59 levels to play before you die: M - S

NiGHTS: Journey of Dreams (Wii) | Sky Concert
In this very hit-and-miss game, the low-points are very low and the high points are stratospheric. None more so than this majestic level where you must fly as NiGHTS, nudging musical notes in time to the backing music to perform the melody from the Dreams Dreams theme song.

Doing it perfectly (not just acceptably) makes it sound better, as a chorus of Nightopians appears alongside you, adding their voices to the song. We know it sounds crap, yet the reality is that it works beautifully. As one of the NGamer staff said: "That bit is as good as anything in Super Mario Galaxy". We agree. If only the rest of the game had got it so right. We can dream.

Odin Sphere (PS2) | Valkyrie, Chapter 1, Act 5: “Raging Dragon Belial”
Our breath was taken away by every screen in this lavishly hand-animated action game, but if we had to choose just one level to recommend, it would be the first real boss battle. You’ve been used to lush forests and crazy-proportioned characters like King Odin, but nothing can prepare you for the moment when Belial, a massive, multicolored dragon so big he doesn’t all fit onscreen, lumbers into view. The first time we saw this beauteous leviathan, we didn’t know whether to fight him or just stare at him. Then he started trying to bite us in half and we stopped our gawping.

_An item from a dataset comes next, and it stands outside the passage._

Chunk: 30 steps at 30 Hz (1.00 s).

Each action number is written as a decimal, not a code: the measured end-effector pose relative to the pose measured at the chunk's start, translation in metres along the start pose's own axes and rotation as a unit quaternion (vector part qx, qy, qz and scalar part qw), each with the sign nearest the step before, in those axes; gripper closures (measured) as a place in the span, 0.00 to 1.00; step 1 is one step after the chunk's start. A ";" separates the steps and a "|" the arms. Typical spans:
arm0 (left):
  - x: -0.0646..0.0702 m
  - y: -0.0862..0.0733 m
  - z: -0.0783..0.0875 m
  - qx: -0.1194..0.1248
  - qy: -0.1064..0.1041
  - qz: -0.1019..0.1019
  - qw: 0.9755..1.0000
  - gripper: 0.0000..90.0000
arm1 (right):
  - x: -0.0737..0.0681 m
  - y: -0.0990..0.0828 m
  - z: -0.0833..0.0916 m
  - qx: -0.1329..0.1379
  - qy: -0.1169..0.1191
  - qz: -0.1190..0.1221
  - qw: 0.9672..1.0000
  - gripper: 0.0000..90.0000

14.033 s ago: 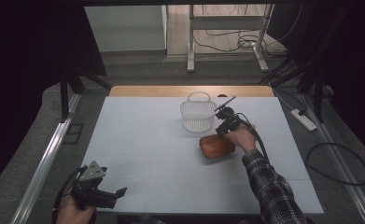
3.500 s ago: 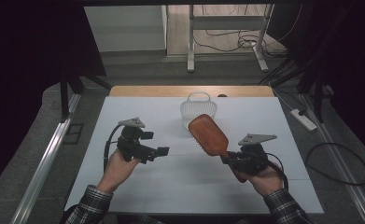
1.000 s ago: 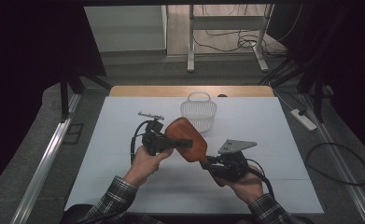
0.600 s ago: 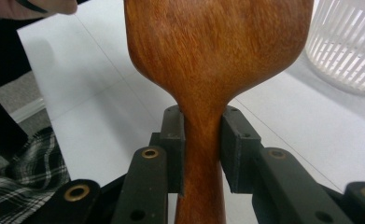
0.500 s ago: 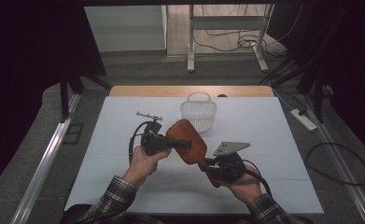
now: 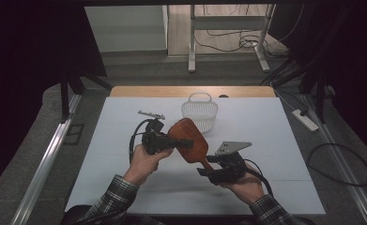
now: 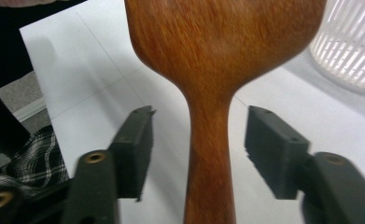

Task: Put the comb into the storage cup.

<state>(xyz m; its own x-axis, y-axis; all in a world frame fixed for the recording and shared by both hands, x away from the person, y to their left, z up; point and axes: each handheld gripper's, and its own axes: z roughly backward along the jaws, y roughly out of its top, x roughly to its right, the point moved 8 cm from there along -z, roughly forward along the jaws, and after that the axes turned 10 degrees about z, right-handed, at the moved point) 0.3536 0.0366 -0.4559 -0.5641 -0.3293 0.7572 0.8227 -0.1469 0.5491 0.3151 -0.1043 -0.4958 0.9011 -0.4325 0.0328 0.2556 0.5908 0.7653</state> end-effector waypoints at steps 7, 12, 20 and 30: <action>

Psychonauts (PS2, PC, Xbox) | The Milkman Conspiracy
Literally every level in this darkly brilliant platform actioner is a must-play. We're not kidding. But if we have to choose just one, it's the level that takes place inside the paranoia-addled brain of security guard Boyd, a freaked-out conspiracy theorist.

The level takes place in a typical suburb as laid out by MC Escher and viewed through the eyes of Tim Burton. The roads float in space, twisting and turning back upon themselves like asphalt pretzels. Every house is filled with rakish angles, but is otherwise '60s-era pastel and perfect... perhaps too perfect. Lawn flamingos hide cameras, monotone-speaking Men in Black are everywhere, the sweet-but-threatening girl scouts are a secret society, and nobody will speak openly about the milkman.

As if this crazed atmosphere isn't enough to melt your marbles, the gameplay pulls some nifty tricks, too. You can rail-grind the telephone wires, and the Men in Black will let you pass if you hold a particular item (say, a stop sign) and pretend to have the same job they're miming. Add in a pitch-black area you navigate by psychically remote-viewing yourself through a night vision security camera, a clever "sniper rifle in the book depository" reference, some crazy "nightmare" sequences, and a truly memorable boss battle, and you have the best level of one of the best games ever.

But seriously: you suck if you don't play this entire game. It's downloadable on Xbox 360 right now. Go.